━━━━━ Given records ━━━━━
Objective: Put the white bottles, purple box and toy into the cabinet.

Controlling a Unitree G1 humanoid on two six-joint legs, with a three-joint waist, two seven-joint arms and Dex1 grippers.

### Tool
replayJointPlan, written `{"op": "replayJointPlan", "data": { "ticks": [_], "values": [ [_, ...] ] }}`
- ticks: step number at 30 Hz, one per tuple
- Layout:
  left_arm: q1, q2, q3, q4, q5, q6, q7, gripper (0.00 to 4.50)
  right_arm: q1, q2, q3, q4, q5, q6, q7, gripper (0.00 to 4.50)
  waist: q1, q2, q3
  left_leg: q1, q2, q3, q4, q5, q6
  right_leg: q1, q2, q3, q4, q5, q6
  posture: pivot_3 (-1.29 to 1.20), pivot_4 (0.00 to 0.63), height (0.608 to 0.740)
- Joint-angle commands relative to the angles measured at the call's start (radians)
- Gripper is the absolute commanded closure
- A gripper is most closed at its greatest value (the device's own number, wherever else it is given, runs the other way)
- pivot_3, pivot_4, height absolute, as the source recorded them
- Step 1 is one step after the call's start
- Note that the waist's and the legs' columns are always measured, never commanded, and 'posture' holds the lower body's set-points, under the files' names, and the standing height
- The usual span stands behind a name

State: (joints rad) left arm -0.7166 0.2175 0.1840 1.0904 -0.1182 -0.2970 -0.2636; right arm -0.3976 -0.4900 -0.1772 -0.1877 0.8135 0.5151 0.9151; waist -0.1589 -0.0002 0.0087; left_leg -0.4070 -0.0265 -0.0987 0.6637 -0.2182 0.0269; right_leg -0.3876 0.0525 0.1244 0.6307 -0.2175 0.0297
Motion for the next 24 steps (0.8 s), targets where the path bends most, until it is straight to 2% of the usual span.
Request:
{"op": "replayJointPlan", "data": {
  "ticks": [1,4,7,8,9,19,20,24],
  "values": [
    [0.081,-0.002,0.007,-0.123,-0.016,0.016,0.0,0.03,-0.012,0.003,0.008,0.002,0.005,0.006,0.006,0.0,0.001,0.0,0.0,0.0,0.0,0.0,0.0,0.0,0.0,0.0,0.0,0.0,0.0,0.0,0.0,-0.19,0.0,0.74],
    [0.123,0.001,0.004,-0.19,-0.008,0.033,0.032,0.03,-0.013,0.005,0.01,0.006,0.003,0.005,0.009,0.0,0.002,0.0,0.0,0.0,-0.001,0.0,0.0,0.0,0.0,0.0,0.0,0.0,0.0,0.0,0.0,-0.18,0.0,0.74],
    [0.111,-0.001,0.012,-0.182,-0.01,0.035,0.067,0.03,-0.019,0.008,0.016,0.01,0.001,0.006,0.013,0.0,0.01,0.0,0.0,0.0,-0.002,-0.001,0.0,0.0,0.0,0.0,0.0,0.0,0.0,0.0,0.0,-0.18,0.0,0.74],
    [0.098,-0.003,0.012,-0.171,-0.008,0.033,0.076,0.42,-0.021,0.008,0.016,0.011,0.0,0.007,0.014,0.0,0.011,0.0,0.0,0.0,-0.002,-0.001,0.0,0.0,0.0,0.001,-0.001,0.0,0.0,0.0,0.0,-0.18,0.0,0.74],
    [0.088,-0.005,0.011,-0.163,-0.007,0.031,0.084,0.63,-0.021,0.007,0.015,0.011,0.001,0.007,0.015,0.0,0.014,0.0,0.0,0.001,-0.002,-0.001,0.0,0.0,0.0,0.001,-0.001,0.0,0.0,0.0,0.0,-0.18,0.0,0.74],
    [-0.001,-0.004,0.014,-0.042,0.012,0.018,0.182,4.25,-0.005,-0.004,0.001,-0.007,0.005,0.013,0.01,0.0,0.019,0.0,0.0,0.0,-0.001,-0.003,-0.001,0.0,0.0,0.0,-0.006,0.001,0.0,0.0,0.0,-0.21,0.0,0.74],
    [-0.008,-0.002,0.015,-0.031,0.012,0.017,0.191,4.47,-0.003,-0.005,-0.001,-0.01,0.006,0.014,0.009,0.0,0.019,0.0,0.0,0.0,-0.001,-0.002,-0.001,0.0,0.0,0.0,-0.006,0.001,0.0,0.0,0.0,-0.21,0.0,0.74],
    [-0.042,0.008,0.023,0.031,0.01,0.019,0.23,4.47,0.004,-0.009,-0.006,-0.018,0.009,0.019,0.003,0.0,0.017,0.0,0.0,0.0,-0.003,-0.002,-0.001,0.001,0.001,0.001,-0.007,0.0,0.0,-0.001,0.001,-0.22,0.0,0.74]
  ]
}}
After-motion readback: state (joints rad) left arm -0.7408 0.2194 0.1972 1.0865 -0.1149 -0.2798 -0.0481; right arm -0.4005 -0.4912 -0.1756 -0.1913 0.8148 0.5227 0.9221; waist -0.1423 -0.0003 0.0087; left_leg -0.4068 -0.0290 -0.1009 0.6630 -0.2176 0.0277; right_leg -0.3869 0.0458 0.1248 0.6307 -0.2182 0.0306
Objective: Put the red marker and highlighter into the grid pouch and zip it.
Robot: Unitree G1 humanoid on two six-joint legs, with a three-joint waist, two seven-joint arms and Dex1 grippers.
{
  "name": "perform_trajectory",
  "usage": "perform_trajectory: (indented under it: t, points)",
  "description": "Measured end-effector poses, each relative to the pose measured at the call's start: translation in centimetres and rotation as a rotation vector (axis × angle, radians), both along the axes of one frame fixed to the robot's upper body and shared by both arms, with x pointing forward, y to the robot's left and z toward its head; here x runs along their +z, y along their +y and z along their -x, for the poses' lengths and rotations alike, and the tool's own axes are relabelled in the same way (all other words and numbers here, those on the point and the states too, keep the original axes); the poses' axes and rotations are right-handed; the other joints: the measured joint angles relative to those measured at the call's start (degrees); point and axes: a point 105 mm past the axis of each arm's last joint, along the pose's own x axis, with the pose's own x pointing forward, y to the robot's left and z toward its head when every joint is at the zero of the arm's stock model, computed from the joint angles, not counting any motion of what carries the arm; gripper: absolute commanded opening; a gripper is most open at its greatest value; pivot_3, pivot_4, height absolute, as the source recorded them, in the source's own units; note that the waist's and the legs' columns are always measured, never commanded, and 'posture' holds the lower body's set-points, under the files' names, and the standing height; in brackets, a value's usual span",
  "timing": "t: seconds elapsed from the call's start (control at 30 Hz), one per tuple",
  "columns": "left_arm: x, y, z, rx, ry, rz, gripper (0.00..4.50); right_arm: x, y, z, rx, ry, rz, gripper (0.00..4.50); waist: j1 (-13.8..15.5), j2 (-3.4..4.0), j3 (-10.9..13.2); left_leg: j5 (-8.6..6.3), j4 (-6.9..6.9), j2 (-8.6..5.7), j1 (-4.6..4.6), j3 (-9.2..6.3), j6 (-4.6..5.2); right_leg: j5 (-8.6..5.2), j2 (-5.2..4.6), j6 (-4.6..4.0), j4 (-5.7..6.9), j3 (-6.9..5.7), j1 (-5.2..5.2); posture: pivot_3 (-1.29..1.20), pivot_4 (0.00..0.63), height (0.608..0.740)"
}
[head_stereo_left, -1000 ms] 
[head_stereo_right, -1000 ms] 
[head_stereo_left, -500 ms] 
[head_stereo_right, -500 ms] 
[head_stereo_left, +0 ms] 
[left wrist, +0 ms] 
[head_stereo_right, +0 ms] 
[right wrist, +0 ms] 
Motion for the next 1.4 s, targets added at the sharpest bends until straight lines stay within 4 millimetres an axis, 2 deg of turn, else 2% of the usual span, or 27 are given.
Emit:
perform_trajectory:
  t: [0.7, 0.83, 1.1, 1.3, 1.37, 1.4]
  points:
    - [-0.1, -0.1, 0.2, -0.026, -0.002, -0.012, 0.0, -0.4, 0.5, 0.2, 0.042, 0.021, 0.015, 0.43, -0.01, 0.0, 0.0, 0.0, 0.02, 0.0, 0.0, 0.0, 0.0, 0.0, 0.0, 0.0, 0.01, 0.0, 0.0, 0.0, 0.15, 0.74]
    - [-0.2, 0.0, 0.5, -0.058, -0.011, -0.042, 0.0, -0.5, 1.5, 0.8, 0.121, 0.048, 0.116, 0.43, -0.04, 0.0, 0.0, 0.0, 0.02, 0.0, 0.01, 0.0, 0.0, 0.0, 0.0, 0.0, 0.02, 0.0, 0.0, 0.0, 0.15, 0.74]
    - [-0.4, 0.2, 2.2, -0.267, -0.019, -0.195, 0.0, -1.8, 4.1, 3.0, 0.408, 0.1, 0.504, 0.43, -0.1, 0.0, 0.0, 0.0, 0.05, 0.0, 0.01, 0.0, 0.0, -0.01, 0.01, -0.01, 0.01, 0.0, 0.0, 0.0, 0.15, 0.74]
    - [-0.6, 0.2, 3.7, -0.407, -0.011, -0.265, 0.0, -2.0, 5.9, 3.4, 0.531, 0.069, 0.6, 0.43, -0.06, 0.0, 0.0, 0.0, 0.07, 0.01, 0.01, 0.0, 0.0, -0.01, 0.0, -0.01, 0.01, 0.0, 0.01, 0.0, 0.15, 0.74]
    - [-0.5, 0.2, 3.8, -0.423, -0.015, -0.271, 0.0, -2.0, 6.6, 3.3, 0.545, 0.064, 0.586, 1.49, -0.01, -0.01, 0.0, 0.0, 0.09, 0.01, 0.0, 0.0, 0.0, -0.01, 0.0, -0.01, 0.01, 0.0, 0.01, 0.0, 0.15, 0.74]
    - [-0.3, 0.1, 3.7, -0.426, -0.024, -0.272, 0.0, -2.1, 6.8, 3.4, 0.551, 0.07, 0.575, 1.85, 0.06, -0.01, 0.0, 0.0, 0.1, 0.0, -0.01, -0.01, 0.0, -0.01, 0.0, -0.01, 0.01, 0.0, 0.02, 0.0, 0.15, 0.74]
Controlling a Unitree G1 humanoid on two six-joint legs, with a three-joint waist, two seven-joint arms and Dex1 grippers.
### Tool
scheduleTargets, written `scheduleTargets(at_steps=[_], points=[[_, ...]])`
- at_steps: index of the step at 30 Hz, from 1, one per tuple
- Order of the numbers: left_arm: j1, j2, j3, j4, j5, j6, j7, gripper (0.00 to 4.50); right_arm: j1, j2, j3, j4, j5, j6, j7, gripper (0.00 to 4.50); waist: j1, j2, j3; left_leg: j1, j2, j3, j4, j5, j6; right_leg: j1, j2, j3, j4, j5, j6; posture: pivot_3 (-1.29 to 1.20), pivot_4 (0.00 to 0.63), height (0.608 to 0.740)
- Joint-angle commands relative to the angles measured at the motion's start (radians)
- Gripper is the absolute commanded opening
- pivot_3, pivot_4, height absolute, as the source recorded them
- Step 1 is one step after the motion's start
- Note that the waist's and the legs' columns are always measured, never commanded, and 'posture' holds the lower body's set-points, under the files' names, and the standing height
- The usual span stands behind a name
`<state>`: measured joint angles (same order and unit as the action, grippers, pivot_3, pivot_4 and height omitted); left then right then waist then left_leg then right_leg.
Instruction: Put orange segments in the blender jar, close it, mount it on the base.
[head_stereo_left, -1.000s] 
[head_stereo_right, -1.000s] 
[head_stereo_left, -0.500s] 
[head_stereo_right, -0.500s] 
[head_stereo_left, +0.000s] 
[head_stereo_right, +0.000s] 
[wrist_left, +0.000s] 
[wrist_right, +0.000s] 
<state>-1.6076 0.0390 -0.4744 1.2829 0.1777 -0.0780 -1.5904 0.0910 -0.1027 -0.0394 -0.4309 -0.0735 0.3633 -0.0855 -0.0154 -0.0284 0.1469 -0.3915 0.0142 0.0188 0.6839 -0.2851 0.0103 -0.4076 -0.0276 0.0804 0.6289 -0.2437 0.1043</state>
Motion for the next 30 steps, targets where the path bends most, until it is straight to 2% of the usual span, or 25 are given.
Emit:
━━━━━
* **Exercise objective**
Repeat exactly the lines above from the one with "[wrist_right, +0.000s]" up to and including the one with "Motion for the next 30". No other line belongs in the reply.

* **Answer for the task**
[wrist_right, +0.000s] 
<state>-1.6076 0.0390 -0.4744 1.2829 0.1777 -0.0780 -1.5904 0.0910 -0.1027 -0.0394 -0.4309 -0.0735 0.3633 -0.0855 -0.0154 -0.0284 0.1469 -0.3915 0.0142 0.0188 0.6839 -0.2851 0.0103 -0.4076 -0.0276 0.0804 0.6289 -0.2437 0.1043</state>
Motion for the next 30 steps, targets where the path bends most, until it is straight to 2% of the usual span, or 25 are given.

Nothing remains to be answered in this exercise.